§ ACTIVITY
Looking through the data, please report how many lines contain the string "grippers", giving nothing but the number.

§ Source data
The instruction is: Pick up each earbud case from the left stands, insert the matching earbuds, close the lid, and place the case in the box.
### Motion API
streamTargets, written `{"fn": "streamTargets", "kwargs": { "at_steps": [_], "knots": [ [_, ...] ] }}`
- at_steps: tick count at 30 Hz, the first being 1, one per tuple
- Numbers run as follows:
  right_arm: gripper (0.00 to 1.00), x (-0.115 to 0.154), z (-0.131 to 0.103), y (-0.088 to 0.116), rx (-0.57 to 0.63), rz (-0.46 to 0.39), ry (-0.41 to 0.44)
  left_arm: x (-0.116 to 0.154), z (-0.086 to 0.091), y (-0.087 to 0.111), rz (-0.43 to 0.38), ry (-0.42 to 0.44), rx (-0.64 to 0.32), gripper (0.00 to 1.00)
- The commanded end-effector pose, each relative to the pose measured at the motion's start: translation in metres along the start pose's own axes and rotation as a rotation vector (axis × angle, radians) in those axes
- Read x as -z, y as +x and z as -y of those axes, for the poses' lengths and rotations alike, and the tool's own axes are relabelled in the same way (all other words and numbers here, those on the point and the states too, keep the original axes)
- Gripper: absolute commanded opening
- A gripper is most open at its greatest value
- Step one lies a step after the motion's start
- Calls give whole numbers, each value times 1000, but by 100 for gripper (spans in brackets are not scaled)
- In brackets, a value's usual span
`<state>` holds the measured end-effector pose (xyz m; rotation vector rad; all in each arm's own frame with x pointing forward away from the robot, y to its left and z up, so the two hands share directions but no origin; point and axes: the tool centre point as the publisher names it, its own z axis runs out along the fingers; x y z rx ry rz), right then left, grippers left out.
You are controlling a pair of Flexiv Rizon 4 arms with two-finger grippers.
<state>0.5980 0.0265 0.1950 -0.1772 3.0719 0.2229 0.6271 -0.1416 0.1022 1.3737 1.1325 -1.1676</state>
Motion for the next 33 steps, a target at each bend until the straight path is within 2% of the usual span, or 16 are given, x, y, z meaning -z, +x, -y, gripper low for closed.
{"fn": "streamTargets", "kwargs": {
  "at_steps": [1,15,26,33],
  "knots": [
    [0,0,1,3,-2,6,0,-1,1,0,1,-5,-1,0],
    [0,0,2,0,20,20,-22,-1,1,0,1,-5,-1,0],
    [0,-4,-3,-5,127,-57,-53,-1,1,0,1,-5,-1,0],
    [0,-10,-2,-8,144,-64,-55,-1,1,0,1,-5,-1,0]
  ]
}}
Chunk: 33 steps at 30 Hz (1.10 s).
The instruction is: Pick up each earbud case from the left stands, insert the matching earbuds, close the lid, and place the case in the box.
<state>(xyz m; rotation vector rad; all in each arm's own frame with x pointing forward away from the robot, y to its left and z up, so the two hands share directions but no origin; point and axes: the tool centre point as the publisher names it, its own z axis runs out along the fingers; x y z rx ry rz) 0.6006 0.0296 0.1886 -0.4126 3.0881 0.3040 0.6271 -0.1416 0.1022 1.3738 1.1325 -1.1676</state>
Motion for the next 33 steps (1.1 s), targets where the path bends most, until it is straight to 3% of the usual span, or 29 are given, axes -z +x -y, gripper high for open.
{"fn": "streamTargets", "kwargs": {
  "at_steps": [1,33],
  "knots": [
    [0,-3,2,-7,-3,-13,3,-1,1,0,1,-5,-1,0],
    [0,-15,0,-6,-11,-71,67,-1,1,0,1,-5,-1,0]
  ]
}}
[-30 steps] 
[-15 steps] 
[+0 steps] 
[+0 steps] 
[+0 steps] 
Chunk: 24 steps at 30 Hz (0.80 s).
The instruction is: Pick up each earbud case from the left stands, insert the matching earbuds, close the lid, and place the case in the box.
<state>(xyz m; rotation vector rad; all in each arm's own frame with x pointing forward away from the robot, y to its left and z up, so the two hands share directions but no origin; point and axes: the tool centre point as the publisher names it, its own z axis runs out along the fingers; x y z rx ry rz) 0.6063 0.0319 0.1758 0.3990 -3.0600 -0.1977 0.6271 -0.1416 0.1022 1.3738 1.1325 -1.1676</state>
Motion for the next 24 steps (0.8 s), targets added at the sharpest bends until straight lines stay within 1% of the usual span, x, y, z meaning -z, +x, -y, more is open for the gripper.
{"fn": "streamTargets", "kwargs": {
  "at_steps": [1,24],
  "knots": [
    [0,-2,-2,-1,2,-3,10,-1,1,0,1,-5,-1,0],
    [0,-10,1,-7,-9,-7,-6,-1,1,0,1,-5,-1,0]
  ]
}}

§ ANSWER SPACE
2